◆ **Task directions**:
Give the data again exactly, without images.

◆ **Collected material**:
========================================================================
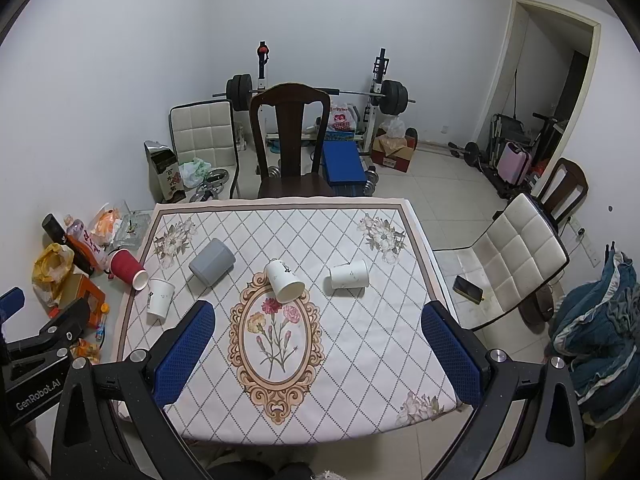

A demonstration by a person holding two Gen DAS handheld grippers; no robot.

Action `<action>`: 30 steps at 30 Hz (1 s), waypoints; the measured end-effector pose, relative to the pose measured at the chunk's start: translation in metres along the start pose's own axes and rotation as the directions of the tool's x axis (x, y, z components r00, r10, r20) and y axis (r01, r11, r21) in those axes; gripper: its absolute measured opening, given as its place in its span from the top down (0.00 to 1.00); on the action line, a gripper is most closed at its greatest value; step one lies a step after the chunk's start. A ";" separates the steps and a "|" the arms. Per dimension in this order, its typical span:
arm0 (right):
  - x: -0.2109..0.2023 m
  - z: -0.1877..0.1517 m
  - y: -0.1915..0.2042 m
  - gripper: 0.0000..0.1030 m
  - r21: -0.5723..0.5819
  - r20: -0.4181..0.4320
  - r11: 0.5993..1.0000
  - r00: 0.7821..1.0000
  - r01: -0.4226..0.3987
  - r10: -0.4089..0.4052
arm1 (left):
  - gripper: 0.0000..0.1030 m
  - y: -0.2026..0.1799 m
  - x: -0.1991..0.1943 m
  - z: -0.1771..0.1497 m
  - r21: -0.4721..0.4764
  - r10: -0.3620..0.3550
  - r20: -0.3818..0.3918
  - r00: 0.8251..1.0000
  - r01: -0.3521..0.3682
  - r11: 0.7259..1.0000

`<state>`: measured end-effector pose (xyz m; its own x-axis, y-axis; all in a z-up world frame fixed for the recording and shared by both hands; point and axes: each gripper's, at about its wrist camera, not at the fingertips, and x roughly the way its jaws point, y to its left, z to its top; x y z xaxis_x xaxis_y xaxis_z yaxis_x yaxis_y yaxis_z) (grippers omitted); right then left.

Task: Flip cup upright

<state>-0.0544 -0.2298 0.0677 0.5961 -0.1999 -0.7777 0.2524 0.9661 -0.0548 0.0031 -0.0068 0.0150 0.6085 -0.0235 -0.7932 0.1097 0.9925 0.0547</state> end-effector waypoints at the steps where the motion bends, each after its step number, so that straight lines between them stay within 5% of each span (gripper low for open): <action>1: 0.001 -0.001 0.003 0.00 -0.001 -0.001 1.000 1.000 0.003 -0.003 | 0.00 0.000 0.000 0.000 0.000 -0.003 0.002 1.000 0.003 1.000; 30: -0.003 0.006 0.003 0.00 0.002 0.001 1.000 1.000 0.007 -0.007 | 0.00 -0.001 0.001 -0.005 0.001 -0.009 0.008 1.000 0.009 1.000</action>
<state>-0.0513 -0.2274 0.0738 0.5946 -0.2070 -0.7769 0.2582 0.9643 -0.0593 0.0000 -0.0070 0.0113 0.6137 -0.0336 -0.7888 0.1162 0.9921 0.0482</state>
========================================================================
◆ **Finished task**:
A demonstration by a person holding two Gen DAS handheld grippers; no robot.

Action `<action>`: 30 steps at 30 Hz (1 s), waypoints; the measured end-effector pose, relative to the pose measured at the chunk's start: translation in metres along the start pose's own axes and rotation as the directions of the tool's x axis (x, y, z components r00, r10, r20) and y axis (r01, r11, r21) in those axes; gripper: its absolute measured opening, given as its place in its span from the top down (0.00 to 1.00); on the action line, a gripper is most closed at its greatest value; step one lies a step after the chunk's start. A ";" separates the steps and a "|" the arms. Per dimension in this order, its typical span:
arm0 (right):
  - x: -0.2109..0.2023 m
  - z: -0.1877..0.1517 m
  - y: -0.1915..0.2042 m
  - gripper: 0.0000..0.1030 m
  - r21: -0.5723..0.5819
  - r20: -0.4181..0.4320
  - r11: 0.5993..1.0000
  - r00: 0.7821..1.0000
  - r01: -0.4226..0.3987
  - r10: -0.4089..0.4052
arm1 (left):
  - gripper: 0.0000..0.1030 m
  - y: -0.2026..0.1799 m
  - x: -0.1991..0.1943 m
  - z: -0.1771..0.1497 m
  - r21: -0.4721..0.4764
  - r10: -0.3620..0.3550
  - r20: -0.3818..0.3918
  - r00: 0.8251..1.0000
  - r01: -0.3521..0.3682
  - r11: 0.7259..1.0000

`<state>`: measured end-effector pose (xyz m; its own x-axis, y-axis; all in a z-up world frame fixed for the recording and shared by both hands; point and axes: each gripper's, at about its wrist camera, not at the fingertips, and x roughly the way its jaws point, y to its left, z to its top; x y z xaxis_x xaxis_y xaxis_z yaxis_x yaxis_y yaxis_z) (grippers omitted); right then left.

Task: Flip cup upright

<state>-0.0544 -0.2298 0.0677 0.5961 -0.1999 -0.7777 0.2524 0.9661 -0.0548 0.0031 -0.0068 0.0150 0.6085 -0.0235 -0.7932 0.1097 0.9925 0.0547</state> end-effector waypoints at the steps where the motion bends, each after its step number, so that straight lines between them stay within 5% of each span (gripper low for open): <action>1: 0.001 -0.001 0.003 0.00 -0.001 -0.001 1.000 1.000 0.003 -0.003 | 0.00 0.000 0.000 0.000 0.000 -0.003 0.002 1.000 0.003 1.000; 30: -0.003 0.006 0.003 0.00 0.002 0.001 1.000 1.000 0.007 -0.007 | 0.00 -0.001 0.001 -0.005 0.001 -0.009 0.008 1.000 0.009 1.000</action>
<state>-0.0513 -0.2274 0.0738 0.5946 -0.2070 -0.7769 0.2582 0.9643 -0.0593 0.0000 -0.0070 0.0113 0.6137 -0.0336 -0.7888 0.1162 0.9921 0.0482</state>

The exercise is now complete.